Task details ->
Once the pictures are removed, restate the data below word for word.

Given information ->
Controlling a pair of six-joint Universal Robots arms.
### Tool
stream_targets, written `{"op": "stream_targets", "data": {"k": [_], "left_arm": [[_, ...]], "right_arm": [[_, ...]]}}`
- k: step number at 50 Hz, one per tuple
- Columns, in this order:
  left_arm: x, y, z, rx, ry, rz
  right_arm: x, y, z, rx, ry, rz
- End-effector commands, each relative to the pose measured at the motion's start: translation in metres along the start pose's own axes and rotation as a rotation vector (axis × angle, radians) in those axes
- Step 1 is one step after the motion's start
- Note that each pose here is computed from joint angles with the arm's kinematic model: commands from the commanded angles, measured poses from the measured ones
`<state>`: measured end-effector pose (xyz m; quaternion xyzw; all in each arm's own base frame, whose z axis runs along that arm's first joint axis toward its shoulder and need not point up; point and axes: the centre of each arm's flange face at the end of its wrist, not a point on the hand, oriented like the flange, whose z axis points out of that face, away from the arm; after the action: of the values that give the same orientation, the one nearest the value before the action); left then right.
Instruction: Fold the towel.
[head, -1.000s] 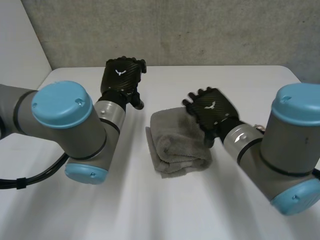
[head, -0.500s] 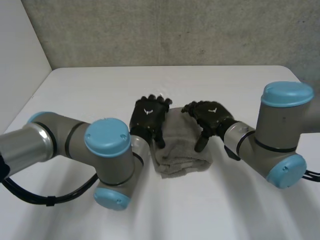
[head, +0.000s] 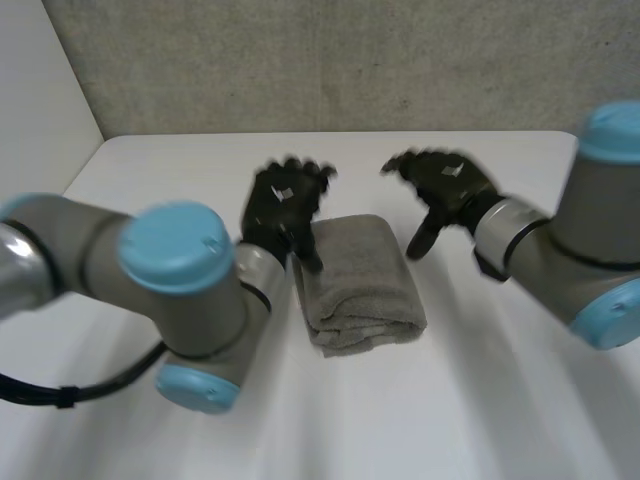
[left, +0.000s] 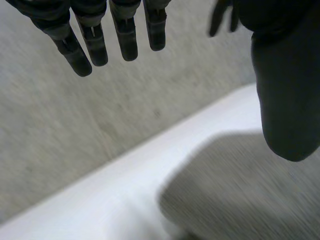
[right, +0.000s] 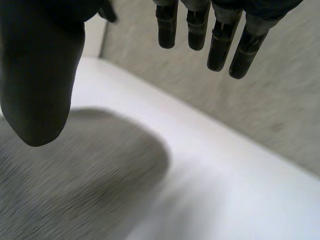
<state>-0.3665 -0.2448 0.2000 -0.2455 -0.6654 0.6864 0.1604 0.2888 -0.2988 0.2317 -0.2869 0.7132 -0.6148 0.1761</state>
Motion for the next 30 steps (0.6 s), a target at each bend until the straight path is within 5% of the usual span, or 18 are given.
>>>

Reply ->
Controlling a pair of six-joint Universal Robots arms.
### Tool
stream_targets, written `{"op": "stream_targets", "data": {"k": [_], "left_arm": [[_, ...]], "right_arm": [[_, ...]]}}`
- k: step number at 50 Hz, one per tuple
- Columns, in this order:
  left_arm: x, y, z, rx, ry, rz
  right_arm: x, y, z, rx, ry, rz
- End-effector commands, each relative to the pose measured at the motion's start: translation in metres along the start pose's own axes and rotation as a rotation vector (axis × angle, radians) in those axes
- Step 1 is one step after the motion's start
- Note that each pose here is computed from joint angles with the arm's kinematic model: commands from the commanded angles, measured poses from the measured ones
`<state>`: measured end-effector pose (xyz m; quaternion xyzw; all in each arm's own base frame, whose z axis runs along that arm's first joint axis toward its shoulder and need not point up; point and axes: the centre of each arm's flange face at the end of its wrist, not a point on the hand, oriented like the flange, whose z axis points out of that face, away from the arm; after the action: of the values that give the same orientation, the one nearest the value before the action); left then right.
Instruction: Fold the towel.
[head, -1.000s] 
[head, -0.500s] 
[head, +0.000s] 
[left, +0.000s] 
[right, +0.000s] 
<state>-0.3665 -0.2448 0.2000 -0.2455 -0.6654 0.6864 0.1604 0.2888 -0.2988 0.2317 -0.2869 0.7132 -0.6148 0.1761</state>
Motion for the next 30 steps (0.6 s), a target at each bend until the straight path is within 5% of the usual span, or 18 are given.
>>>

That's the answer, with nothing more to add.